PROBLEM: Report the number of lines in the data where the word "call" appears, and add no other text.

══════════

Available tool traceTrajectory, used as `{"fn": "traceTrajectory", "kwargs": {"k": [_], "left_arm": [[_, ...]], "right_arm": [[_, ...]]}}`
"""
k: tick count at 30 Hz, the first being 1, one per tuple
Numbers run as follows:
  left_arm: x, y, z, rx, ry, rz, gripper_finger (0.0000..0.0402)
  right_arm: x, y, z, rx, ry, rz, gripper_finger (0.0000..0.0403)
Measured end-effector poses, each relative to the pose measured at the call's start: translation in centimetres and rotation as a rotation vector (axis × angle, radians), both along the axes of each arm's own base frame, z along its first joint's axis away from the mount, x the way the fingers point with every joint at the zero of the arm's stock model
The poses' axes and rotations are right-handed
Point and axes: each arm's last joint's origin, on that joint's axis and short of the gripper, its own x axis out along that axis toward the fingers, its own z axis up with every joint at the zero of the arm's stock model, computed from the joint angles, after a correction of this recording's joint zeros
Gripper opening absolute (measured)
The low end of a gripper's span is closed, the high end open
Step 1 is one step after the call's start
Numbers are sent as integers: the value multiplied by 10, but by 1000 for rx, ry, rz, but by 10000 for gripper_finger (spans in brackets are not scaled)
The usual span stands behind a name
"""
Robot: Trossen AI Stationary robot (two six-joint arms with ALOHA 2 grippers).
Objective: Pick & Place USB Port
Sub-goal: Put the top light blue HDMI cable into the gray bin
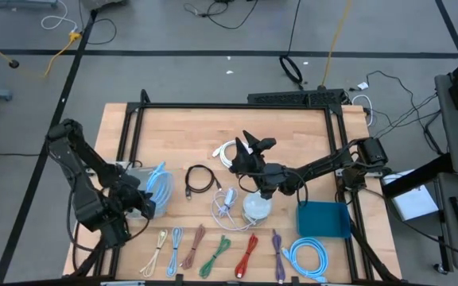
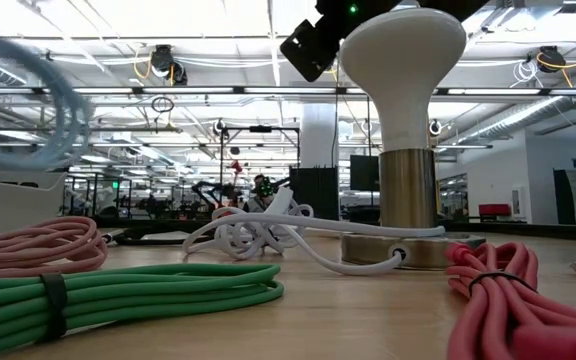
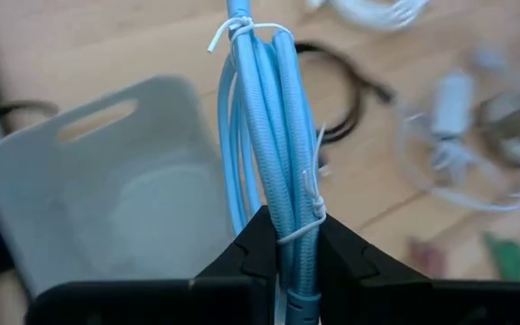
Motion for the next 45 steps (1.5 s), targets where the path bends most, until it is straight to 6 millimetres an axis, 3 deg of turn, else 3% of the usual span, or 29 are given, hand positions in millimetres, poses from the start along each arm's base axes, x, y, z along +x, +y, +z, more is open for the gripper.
{"fn": "traceTrajectory", "kwargs": {"k": [6,17,26,30,34,37,41,45], "left_arm": [[-7,6,-2,8,-35,-4,41],[-12,41,27,112,-208,-165,41],[-28,101,85,522,-363,-286,41],[-40,116,106,423,-228,-469,41],[-35,109,119,218,-214,-693,41],[-23,91,123,78,-213,-948,41],[-3,70,122,-32,-152,-1128,41],[19,56,115,-57,-57,-1205,41]], "right_arm": [[0,0,0,2,0,-8,179],[0,0,0,2,0,-8,176],[0,0,-1,28,-58,16,175],[1,8,-3,37,-68,81,174],[-2,15,0,72,-86,209,174],[-9,13,8,222,-123,435,173],[-18,-10,25,667,-206,891,173],[-21,-30,31,797,-232,1001,173]]}}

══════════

SOLUTION BELOW: 2